Solar-driven water splitting is a favorable route towards an economy based on renewable energy. The generated hydrogen could serve as a transportation fuel as well as a critical chemical feedstock for chemical and fertilizer production. Both of these sectors currently add to a large fraction of total greenhouse gas emissions.

One of the difficulties to attaining the promise of solar-driven energy production is that, while the necessary water is a rich resource, formerly explored approaches utilize complicated routes that necessitate environmentally damaging solvents and huge amounts of energy to create at large scale. The cost and harm to the environment have rendered these techniques ineffectual as a long-term solution.

A team of engineers at Lehigh University have harnessed a biomineralization method to manufacturing both quantum-confined nanoparticle metal sulfide particles and the supporting reduced graphene oxide material to make a photocatalyst that splits water to form hydrogen. The team described their results in an article entitled: “Enzymatic synthesis of supported CdS quantum dot/reduced graphene oxide photocatalysts” featured on the cover of Green Chemistry, a journal of the Royal Society of Chemistry on August 7th.

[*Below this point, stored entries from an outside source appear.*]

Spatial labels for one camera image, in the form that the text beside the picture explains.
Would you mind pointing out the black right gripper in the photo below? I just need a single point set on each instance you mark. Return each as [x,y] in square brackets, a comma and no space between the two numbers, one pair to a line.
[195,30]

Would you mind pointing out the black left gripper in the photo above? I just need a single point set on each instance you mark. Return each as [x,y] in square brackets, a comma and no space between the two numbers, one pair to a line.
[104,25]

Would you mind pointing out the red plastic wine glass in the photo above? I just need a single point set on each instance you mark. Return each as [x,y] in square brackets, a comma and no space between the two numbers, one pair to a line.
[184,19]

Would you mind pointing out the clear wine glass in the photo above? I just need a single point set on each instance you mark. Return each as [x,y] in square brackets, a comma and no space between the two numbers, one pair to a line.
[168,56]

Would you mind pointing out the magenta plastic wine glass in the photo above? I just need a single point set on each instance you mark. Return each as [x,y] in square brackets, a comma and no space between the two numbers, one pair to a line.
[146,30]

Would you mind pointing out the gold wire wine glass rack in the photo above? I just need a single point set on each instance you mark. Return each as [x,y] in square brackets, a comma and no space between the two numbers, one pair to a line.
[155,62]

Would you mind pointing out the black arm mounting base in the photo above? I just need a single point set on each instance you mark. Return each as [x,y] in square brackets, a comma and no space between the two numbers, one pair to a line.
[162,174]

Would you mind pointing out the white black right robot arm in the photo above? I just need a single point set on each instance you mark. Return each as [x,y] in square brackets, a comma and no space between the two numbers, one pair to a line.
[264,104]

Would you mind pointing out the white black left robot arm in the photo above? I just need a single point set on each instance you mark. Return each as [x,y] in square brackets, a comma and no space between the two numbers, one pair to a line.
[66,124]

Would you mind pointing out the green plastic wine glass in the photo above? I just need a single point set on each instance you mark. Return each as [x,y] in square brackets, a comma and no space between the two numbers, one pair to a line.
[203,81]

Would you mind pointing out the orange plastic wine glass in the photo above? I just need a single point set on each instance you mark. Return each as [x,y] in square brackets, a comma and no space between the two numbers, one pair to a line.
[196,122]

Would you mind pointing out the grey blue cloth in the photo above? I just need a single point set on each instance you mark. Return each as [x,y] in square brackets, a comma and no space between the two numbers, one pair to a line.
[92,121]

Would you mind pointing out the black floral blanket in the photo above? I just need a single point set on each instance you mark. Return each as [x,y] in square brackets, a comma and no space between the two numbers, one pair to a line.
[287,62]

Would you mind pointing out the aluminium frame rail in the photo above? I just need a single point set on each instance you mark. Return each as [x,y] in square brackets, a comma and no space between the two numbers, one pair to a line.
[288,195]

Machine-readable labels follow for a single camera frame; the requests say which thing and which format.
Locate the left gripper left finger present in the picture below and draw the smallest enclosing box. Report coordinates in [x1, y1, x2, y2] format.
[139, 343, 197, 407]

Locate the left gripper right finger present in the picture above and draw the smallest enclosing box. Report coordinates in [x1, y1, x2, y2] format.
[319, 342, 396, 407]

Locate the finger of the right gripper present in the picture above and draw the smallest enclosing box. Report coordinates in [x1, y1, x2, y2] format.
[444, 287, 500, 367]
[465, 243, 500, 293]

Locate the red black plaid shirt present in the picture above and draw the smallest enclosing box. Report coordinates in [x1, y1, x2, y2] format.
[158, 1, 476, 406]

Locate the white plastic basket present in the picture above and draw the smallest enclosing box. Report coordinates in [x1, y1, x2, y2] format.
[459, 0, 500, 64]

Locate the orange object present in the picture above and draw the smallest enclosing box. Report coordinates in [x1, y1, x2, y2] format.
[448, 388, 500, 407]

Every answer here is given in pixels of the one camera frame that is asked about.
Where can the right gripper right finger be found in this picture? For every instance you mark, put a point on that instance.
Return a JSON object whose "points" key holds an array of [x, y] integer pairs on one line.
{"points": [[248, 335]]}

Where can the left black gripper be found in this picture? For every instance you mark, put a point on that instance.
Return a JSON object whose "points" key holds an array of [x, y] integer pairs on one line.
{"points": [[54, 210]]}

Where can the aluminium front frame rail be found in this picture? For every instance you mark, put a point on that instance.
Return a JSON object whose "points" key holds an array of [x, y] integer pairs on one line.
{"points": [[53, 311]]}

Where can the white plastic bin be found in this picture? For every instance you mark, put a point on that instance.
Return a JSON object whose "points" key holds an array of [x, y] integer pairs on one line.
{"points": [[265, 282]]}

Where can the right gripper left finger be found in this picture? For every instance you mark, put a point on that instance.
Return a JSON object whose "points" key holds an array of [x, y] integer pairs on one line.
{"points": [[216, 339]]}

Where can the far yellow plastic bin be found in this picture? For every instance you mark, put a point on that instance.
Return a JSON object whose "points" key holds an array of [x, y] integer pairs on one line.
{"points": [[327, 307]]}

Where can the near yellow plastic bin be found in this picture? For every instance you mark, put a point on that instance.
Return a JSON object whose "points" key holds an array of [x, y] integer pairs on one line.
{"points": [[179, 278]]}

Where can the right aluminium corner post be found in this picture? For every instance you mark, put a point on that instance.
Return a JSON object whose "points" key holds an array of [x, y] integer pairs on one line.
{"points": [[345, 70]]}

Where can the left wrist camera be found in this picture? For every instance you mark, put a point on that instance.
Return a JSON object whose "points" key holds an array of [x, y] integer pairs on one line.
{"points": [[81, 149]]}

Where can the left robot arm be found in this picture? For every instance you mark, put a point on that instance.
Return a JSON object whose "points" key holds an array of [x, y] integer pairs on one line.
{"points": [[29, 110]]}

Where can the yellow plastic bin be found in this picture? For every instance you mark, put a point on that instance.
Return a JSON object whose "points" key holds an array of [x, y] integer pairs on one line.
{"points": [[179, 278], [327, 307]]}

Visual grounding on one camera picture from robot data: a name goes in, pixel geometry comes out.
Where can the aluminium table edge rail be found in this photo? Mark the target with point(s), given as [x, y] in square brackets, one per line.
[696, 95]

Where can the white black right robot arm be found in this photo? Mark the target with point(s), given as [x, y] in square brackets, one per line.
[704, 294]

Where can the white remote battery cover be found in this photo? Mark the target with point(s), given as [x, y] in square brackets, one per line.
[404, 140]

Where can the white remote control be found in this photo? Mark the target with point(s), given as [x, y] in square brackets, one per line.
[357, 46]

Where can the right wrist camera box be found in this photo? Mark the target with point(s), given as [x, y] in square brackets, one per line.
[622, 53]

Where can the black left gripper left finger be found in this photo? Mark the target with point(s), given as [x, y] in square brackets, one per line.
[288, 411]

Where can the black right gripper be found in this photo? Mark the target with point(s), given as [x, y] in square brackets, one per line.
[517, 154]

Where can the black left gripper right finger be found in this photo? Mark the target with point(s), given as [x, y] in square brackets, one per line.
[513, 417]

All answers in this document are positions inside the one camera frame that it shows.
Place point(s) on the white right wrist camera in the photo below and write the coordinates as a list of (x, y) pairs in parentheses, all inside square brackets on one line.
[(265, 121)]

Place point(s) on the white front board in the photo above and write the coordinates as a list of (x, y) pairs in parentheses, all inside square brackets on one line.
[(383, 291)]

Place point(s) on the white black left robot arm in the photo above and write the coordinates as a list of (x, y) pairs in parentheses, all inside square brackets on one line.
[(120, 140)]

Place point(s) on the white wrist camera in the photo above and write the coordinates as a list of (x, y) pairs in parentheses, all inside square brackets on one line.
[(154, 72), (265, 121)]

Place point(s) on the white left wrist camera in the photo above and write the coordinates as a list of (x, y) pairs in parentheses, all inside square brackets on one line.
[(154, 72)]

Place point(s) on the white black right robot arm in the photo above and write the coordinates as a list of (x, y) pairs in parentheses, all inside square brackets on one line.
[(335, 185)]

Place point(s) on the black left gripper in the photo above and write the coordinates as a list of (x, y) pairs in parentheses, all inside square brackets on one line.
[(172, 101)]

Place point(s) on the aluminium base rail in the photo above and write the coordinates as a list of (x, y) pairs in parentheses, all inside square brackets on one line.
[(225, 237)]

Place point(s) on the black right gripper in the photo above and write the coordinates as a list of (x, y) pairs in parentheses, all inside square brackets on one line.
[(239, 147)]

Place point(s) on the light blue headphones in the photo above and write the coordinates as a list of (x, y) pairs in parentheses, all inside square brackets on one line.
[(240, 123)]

The authors of the research paper include Steven McIntosh, Professor in Lehigh’s Department of Chemical and Biomolecular Engineering, along with Leah C. Spangler, former Ph.D. student and John D. Sakizadeh, current Ph.D. student; as well, as Christopher J. Kiely, Harold B. Chambers Senior Professor in Lehigh’s Department of Materials Science and Engineering and Joseph P. Cline, a Ph.D. student working with Kiely.

“Our water-based process represents a scalable green route for the production of this promising photocatalyst technology,” said McIntosh, who is also Associate Director of Lehigh’s Institute for Functional Materials and Devices.

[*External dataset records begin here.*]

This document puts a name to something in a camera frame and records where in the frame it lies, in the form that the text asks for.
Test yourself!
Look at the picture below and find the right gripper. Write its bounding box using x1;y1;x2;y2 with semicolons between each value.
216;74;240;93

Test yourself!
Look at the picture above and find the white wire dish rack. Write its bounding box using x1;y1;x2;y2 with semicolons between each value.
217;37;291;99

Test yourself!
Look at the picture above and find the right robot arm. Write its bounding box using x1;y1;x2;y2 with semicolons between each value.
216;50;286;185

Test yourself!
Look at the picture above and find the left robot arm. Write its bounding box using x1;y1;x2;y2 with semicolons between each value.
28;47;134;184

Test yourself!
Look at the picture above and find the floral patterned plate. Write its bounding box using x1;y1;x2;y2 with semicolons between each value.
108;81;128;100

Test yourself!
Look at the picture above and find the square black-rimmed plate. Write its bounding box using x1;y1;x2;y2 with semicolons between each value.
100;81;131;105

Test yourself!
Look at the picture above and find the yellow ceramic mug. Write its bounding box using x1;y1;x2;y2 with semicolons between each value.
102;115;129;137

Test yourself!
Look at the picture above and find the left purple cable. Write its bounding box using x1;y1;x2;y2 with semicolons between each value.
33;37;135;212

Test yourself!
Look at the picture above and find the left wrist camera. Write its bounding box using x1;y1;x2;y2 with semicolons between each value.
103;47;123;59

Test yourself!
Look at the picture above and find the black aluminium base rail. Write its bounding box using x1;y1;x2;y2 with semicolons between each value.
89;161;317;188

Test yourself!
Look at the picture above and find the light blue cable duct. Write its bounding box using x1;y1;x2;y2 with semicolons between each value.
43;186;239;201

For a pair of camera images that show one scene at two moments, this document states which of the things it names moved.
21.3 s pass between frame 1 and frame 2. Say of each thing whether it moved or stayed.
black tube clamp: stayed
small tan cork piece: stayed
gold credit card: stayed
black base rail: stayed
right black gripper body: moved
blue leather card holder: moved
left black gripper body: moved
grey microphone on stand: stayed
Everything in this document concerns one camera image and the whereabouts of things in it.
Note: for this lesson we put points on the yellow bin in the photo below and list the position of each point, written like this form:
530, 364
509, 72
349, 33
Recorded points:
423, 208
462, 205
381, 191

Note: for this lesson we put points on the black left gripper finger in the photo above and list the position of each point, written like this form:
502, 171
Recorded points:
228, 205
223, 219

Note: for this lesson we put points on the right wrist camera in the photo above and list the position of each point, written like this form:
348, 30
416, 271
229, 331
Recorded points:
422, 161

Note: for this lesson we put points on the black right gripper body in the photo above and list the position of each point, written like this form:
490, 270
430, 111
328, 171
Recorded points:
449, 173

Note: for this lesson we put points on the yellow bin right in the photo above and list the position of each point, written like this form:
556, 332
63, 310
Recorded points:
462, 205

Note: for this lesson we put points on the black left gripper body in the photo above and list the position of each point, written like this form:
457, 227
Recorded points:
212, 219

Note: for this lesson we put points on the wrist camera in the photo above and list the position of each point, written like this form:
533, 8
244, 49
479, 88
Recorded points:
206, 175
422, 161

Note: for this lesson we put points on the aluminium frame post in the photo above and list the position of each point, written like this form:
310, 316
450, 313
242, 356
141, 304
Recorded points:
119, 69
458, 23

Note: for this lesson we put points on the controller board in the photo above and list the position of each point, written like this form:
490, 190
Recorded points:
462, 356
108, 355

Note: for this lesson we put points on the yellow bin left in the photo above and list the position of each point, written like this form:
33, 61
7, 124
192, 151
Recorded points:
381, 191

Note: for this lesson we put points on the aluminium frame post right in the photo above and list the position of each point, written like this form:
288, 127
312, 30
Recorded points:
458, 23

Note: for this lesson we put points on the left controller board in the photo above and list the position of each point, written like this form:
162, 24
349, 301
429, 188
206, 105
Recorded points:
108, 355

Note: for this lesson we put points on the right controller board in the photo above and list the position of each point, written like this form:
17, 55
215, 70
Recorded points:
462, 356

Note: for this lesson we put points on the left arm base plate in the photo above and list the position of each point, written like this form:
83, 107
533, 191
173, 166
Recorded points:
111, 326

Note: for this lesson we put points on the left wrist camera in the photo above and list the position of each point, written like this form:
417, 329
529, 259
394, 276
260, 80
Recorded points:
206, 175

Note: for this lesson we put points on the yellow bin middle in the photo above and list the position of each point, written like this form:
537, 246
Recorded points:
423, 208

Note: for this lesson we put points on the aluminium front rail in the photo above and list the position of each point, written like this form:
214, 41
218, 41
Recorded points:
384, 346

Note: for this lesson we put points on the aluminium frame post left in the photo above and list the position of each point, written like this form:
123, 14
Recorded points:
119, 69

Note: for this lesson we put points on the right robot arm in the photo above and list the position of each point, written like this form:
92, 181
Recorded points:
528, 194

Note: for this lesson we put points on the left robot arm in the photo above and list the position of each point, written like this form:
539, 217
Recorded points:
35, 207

Some years ago, McIntosh’s team formulated a single enzyme method for biomineralization―the process by which living organisms create minerals―of size-controlled, quantum-confined metal sulfide nanocrystals. In an earlier partnership with Kiely, the lab effectively showed the first precisely regulated, biological way to produce quantum dots.

Their one-step technique started with engineered bacterial cells in a standard, aqueous solution and ended with functional semiconducting nanoparticles, all without utilizing high temperatures and harmful chemicals. The technique was covered in a New York Times article: “How a Mysterious Bacteria Almost Gave You a Better TV.”

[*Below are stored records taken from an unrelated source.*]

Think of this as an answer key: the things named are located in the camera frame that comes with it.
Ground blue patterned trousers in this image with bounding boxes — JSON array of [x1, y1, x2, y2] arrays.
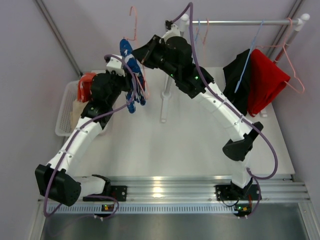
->
[[119, 38, 147, 115]]

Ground orange white patterned trousers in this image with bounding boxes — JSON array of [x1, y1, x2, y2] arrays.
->
[[77, 72, 96, 103]]

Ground beige drawstring trousers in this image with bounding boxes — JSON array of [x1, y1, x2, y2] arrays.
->
[[70, 100, 87, 131]]

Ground blue wire hanger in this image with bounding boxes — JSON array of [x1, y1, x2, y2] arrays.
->
[[194, 19, 201, 44]]

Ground pink wire hanger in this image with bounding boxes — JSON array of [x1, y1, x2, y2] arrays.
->
[[198, 18, 210, 65]]

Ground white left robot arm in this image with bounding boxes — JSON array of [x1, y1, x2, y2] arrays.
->
[[35, 70, 137, 207]]

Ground blue hanger with black trousers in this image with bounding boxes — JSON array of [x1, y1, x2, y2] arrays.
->
[[234, 19, 265, 93]]

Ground red trousers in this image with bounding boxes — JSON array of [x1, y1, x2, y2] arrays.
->
[[247, 49, 291, 117]]

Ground white clothes rack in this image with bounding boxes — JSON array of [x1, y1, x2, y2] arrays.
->
[[160, 13, 310, 123]]

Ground white plastic basket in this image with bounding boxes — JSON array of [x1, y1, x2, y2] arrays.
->
[[54, 79, 110, 137]]

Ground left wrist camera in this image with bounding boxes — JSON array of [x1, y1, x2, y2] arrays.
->
[[104, 56, 126, 77]]

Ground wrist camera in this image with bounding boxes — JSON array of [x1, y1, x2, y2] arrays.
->
[[162, 20, 181, 42], [104, 56, 126, 77]]

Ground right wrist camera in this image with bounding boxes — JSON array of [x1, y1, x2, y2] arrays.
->
[[162, 20, 181, 42]]

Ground black drawstring trousers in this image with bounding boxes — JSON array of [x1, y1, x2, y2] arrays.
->
[[223, 49, 251, 116]]

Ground grey slotted cable duct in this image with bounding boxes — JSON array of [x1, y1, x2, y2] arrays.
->
[[47, 202, 237, 214]]

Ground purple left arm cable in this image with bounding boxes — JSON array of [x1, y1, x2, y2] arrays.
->
[[43, 53, 140, 221]]

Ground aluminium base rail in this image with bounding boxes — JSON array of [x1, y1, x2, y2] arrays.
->
[[110, 176, 310, 204]]

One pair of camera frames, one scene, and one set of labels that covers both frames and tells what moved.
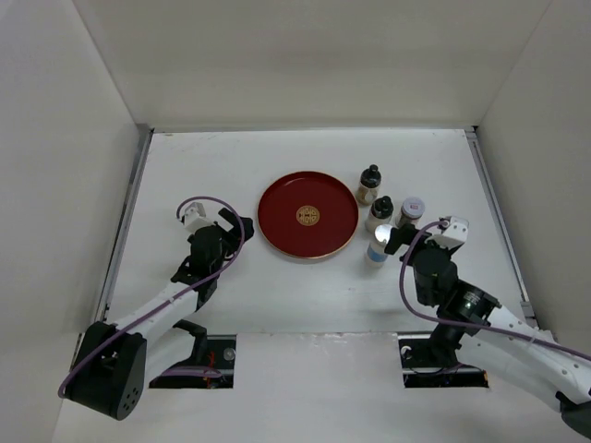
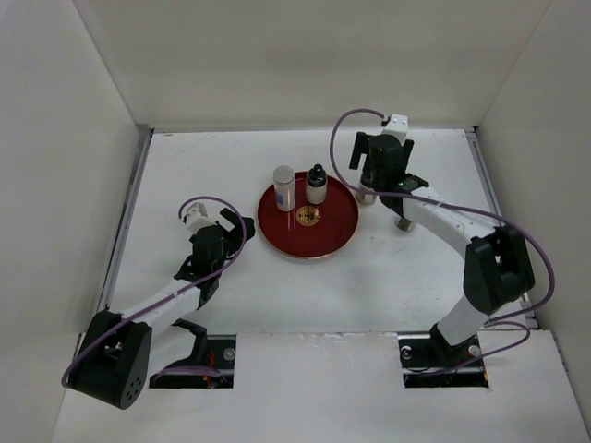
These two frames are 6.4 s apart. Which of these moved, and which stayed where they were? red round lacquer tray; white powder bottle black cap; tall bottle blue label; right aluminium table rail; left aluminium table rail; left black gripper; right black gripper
Moved: tall bottle blue label; white powder bottle black cap; right black gripper
Stayed: left aluminium table rail; red round lacquer tray; right aluminium table rail; left black gripper

Other groups have experimented with biomineralization for chemical synthesis of nanomaterials. The challenge has been achieving control over the properties of the materials such as particle size and crystallinity so that the resulting material can be used in energy applications.

Leah C. Spangler, Lead Author and Postdoctoral Research Fellow, Princeton University

McIntosh explains how Spangler was able to tweak the team’s proven biomineralization process to not only synthesize the cadmium sulfide nanoparticles but also to decrease graphene oxide to the more conductive reduced graphene oxide form.

She was then able to bind the two components together to create a more efficient photocatalyst consisting of the nanoparticles supported on the reduced graphene oxide. Thus her hard work and resulting discovery enabled both critical components for the photocatalyst to be synthesized in a green manner.

Steven McIntosh, Study Author and Professor, Department of Chemical and Biomolecular Engineering, Lehigh University

The team’s research reveals the utility of biomineralization to accomplish the benign synthesis of functional materials for application in the energy sector.

“Industry may consider implementation of such novel synthesis routes at scale,” adds Kiely. “Other scientists may also be able to utilize the concepts in this work to create other materials of critical technological importance.”

McIntosh stresses the potential of this promising new technique as “a green route, to a green energy source, using abundant resources.”

“It is critical to recognize that any practical solution to the greening of our energy sector will have to be implemented at enormous scale to have any substantial impact,” he adds.